| ASSIGNMENT |
Go through the listing and retype each line exactly.

| SOURCE DATA |
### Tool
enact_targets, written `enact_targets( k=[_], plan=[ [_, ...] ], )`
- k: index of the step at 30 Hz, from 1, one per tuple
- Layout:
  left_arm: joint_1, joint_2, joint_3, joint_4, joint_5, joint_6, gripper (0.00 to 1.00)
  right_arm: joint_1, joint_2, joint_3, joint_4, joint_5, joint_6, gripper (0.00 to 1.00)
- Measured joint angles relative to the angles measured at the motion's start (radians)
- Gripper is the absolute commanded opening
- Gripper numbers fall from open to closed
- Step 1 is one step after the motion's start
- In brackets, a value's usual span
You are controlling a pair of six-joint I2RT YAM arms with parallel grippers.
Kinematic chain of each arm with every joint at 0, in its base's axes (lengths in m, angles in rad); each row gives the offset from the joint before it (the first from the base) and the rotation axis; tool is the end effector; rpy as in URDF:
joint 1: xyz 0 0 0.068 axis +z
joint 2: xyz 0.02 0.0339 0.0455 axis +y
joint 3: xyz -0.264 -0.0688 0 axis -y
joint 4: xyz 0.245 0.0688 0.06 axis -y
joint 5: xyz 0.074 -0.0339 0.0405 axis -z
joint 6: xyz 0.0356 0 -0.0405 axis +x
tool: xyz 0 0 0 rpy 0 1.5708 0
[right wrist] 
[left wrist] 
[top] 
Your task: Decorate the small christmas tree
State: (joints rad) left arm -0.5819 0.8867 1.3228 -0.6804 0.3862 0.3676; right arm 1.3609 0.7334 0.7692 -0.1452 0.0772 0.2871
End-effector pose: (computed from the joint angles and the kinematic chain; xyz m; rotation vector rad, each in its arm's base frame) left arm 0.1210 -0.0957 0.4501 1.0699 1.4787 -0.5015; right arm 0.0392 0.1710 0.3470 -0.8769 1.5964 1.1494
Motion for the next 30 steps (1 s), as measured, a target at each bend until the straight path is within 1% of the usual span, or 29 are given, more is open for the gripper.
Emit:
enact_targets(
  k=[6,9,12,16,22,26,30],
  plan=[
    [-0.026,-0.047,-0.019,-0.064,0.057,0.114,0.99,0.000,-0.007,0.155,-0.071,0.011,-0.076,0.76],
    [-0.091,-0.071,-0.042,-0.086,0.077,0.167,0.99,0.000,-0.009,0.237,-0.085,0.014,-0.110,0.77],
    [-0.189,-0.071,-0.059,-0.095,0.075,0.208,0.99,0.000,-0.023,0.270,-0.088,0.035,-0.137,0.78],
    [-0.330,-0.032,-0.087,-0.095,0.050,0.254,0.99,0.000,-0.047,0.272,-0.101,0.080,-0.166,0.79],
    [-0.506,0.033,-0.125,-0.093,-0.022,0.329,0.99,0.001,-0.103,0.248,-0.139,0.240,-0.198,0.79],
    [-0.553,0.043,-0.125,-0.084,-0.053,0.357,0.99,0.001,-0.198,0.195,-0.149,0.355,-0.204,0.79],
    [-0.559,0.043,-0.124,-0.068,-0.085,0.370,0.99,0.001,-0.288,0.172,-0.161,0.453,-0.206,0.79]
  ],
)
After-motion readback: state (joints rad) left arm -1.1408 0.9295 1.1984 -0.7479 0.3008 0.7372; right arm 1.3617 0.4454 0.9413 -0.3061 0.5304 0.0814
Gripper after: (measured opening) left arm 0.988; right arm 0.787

| TASK RESULT |
### Tool
enact_targets, written `enact_targets( k=[_], plan=[ [_, ...] ], )`
- k: index of the step at 30 Hz, from 1, one per tuple
- Layout:
  left_arm: joint_1, joint_2, joint_3, joint_4, joint_5, joint_6, gripper (0.00 to 1.00)
  right_arm: joint_1, joint_2, joint_3, joint_4, joint_5, joint_6, gripper (0.00 to 1.00)
- Measured joint angles relative to the angles measured at the motion's start (radians)
- Gripper is the absolute commanded opening
- Gripper numbers fall from open to closed
- Step 1 is one step after the motion's start
- In brackets, a value's usual span
You are controlling a pair of six-joint I2RT YAM arms with parallel grippers.
Kinematic chain of each arm with every joint at 0, in its base's axes (lengths in m, angles in rad); each row gives the offset from the joint before it (the first from the base) and the rotation axis; tool is the end effector; rpy as in URDF:
joint 1: xyz 0 0 0.068 axis +z
joint 2: xyz 0.02 0.0339 0.0455 axis +y
joint 3: xyz -0.264 -0.0688 0 axis -y
joint 4: xyz 0.245 0.0688 0.06 axis -y
joint 5: xyz 0.074 -0.0339 0.0405 axis -z
joint 6: xyz 0.0356 0 -0.0405 axis +x
tool: xyz 0 0 0 rpy 0 1.5708 0
[right wrist] 
[left wrist] 
[top] 
Your task: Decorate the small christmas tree
State: (joints rad) left arm -0.5819 0.8867 1.3228 -0.6804 0.3862 0.3676; right arm 1.3609 0.7334 0.7692 -0.1452 0.0772 0.2871
End-effector pose: (computed from the joint angles and the kinematic chain; xyz m; rotation vector rad, each in its arm's base frame) left arm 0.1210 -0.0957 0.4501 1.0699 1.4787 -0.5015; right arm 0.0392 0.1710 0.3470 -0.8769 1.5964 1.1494
Motion for the next 30 steps (1 s), as measured, a target at each bend until the straight path is within 1% of the usual span, or 29 are given, more is open for the gripper.
Emit:
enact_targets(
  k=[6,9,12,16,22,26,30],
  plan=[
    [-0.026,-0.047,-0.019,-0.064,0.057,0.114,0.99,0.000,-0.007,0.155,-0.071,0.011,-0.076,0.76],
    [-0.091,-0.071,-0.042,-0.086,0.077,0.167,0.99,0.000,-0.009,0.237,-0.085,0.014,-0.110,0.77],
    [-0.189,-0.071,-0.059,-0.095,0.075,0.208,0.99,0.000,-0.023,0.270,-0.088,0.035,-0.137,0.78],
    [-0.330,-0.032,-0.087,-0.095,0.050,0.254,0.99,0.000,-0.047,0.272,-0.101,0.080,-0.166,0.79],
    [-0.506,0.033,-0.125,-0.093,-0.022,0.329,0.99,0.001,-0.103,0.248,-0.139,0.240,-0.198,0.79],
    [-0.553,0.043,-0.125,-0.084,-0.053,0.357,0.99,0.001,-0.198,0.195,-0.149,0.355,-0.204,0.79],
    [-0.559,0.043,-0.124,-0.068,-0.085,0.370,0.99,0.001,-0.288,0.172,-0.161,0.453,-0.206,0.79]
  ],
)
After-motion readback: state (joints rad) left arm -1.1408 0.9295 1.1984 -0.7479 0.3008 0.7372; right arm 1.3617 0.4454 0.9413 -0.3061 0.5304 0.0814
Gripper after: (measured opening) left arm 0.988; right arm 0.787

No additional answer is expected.